18. De voorzieningenrechter overweegt als volgt. Met de aanwijzingsbevoegdheid is in beginsel ook de bevoegdheid tot openbaarmaking van het bestreden besluit gegeven. Op grond van artikel 44, eerste en derde lid, van de Gezondheidswet, in samenhang gelezen met artikel 3.1 van onderdeel II onder a en c, van de bijlage bij het Besluit openbaarmaking toezicht, is de Inspectie immers verplicht om deze door middel van een zakelijke weergave openbaar te maken. Dit geldt ook voor het daaraan ten grondslag liggende inspectierapport. In de Memorie van Toelichting van de wijziging van de Gezondheidswet en de Wet op de jeugdzorg is opgenomen dat het belang van transparantie en het informeren en beschermen van anderen dient te prevaleren boven het individuele belang van mogelijk te lijden reputatieschade. [1] Bij het besluit om de zakelijke weergave van de aanwijzing en het onderliggende rapport openbaar te maken, hoeft de inspectie dan ook geen individuele belangenafweging te maken.
19. Gelet op voorgaande ziet de voorzieningenrechter geen aanleiding voor het treffen van een voorlopige voorziening.
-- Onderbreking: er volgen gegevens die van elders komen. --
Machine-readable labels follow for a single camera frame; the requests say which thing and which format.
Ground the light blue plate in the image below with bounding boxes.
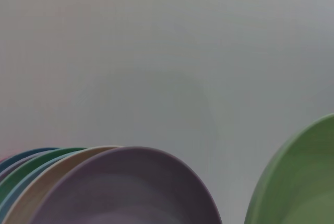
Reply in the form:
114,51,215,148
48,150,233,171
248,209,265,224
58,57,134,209
0,150,88,213

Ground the dark green plate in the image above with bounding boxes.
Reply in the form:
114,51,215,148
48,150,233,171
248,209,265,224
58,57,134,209
0,147,88,198

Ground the teal blue plate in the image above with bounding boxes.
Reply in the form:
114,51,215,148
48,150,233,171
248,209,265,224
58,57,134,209
0,147,61,174

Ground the lilac plate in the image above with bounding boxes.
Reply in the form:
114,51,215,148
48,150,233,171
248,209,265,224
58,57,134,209
28,146,223,224

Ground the grey lavender plate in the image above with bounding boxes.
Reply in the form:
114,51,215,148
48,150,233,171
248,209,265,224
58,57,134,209
0,151,46,183

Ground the light green plate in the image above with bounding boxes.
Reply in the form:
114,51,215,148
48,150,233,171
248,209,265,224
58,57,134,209
244,113,334,224

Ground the beige plate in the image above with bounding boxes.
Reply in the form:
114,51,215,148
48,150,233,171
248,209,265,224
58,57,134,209
3,145,124,224

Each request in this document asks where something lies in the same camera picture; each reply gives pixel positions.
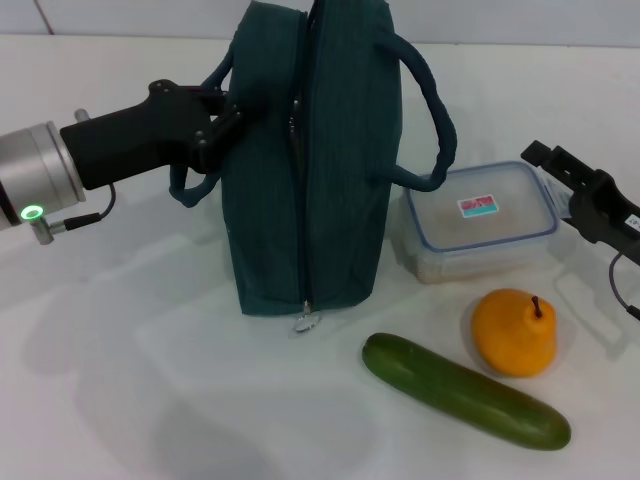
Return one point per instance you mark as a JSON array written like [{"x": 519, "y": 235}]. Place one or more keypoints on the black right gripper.
[{"x": 607, "y": 215}]

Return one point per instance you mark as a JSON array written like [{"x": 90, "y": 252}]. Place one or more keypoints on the teal fabric lunch bag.
[{"x": 340, "y": 175}]

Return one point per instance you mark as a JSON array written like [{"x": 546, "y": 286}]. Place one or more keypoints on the clear plastic blue-rimmed container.
[{"x": 475, "y": 235}]

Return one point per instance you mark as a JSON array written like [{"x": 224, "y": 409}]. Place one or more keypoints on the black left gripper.
[{"x": 135, "y": 140}]

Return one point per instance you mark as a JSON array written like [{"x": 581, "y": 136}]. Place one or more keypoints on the orange pear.
[{"x": 515, "y": 335}]

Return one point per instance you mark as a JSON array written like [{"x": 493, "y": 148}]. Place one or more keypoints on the green cucumber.
[{"x": 460, "y": 395}]

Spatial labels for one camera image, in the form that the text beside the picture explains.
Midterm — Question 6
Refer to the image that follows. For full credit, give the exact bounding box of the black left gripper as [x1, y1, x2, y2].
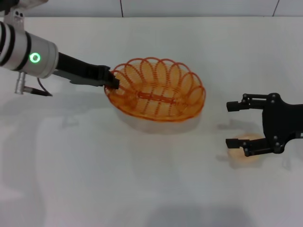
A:
[52, 52, 120, 90]

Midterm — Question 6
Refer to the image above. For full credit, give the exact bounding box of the thin black cable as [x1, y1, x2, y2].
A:
[23, 77, 53, 97]

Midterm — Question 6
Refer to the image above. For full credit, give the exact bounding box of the round pale bread bun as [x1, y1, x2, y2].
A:
[227, 133, 264, 164]

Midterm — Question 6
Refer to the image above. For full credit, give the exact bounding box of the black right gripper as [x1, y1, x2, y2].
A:
[225, 92, 303, 157]

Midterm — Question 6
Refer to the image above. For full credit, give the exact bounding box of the orange woven plastic basket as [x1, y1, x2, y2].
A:
[104, 56, 206, 123]
Daarom zal zij het verzoek afwijzen.

Conclusie en gevolgen

20. De voorzieningenrechter wijst het verzoek af. Voor vergoeding van het griffierecht of een proceskostenveroordeling bestaat geen aanleiding.

Beslissing

De voorzieningenrechter wijst het verzoek om voorlopige voorziening af.
Deze uitspraak is gedaan door mr. R. van den Wildenberg, voorzieningenrechter, in aanwezigheid van mr. L. Zwager, griffier.
Uitgesproken in het openbaar op 28 februari 2025.
De griffier is verhinderd
de uitspraak te ondertekenen
griffier
voorzieningenrechter
Een afschrift van deze uitspraak is verzonden aan partijen op:

Tegen deze uitspraak staat geen hoger beroep of verzet open.